Badebetrieb am Ettwieser Weiher von Seiten des Landratsamtes Ostallgäu nicht gefährdet

7.3.2019 Landkreis Ostallgäu. Betriebseinrichtungen des Sees wie Einlaufrohr, Überläufe und der Grundablass befinden sich in einem sanierungsbedürftigen Zustand.

Zahlreiche Stauanlagen und Dammbauwerke in Bayern haben zuletzt aufgrund von Extremwetterereignissen versagt. Deshalb müssen seit 2017 besonders Stauanlagen ab dem mittleren Gefährdungspotential geprüft und gegebenenfalls saniert werden. Das Bayerische Staatsministerium für Umwelt und Verbraucherschutz gab den Wasserwirtschaftsämtern deshalb Arbeitsanweisungen zur Überprüfung kleiner und sehr kleiner Stauanlagen vor.

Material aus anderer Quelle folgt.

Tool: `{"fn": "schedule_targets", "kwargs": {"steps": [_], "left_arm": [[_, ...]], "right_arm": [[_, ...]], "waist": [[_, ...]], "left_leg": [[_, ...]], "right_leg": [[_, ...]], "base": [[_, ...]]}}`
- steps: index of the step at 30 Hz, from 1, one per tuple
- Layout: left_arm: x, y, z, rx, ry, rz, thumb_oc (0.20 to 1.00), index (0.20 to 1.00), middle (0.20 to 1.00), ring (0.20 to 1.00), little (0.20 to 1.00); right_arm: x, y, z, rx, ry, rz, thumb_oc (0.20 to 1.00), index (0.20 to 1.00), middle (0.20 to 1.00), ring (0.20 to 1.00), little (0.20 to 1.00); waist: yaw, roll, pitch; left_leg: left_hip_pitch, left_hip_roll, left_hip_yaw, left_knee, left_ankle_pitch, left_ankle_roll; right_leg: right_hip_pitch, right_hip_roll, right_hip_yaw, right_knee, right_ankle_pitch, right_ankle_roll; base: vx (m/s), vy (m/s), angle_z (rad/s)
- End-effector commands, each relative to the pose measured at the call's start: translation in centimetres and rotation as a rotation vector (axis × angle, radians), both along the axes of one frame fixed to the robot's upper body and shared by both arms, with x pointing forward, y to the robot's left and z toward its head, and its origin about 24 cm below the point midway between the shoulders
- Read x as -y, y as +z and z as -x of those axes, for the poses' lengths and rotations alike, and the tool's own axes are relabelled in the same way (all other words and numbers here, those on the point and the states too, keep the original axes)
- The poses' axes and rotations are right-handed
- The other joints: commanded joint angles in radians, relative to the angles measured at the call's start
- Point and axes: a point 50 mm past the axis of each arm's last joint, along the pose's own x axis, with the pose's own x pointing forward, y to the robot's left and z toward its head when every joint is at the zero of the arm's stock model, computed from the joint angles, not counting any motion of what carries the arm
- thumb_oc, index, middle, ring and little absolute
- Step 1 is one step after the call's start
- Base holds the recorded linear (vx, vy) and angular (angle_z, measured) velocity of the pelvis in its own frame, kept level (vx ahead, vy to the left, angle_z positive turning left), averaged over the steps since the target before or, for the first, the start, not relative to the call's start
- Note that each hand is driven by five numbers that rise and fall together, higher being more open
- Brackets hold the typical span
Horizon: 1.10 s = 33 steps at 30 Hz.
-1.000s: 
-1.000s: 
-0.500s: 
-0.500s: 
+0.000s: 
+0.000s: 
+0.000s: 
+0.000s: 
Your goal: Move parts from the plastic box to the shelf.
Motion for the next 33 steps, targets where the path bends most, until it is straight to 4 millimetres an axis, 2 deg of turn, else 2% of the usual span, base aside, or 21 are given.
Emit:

Der Landkreis Ostallgäu ließ im Bereich Marktoberdorf für zwei kreiseigene Weiher (Korbsee und Baldaufweiher) bereits hydraulische Berechnungen und eine Standsicherheitsüberprüfung durchführen. Die Sanierungsmaßnahmen für den Korbsee wurden im Herbst 2018 durch den Kreisausschuss befürwortet und werden nun im Frühjahr 2019 erledigt.

Der Ettwieser Weiher wurde ebenfalls in ein mittleres Gefährdungspotential eingestuft, sodass auch von der Stadt Marktoberdorf als Eigentümer hydraulische Berechnungen und auf deren Grundlage dann die Errichtung einer Hochwasserentlastungsanlage gefordert wurden. Die Stadt muss für den Unterhalt des Ettwieser Weihers aufkommen, weil dieser ein sogenanntes „Gewässer dritter Ordnung“ ist.

Die hydraulischen Berechnungen wurden im Jahr 2018 von einem von der Stadt beauftragten Ingenieurbüro gemacht. Ergebnis war, dass das Dammbauwerk des Ettwieser Weihers bereits bei einem hundertjährigen Hochwasser überschwemmt. Die Maßnahmen zum Hochwasserschutz und zur Dammsicherheit sind förderfähig und werden momentan vom Bayerischen Staatsministerium für Umwelt und Verbraucherschutz mit 50 Prozent bezuschusst.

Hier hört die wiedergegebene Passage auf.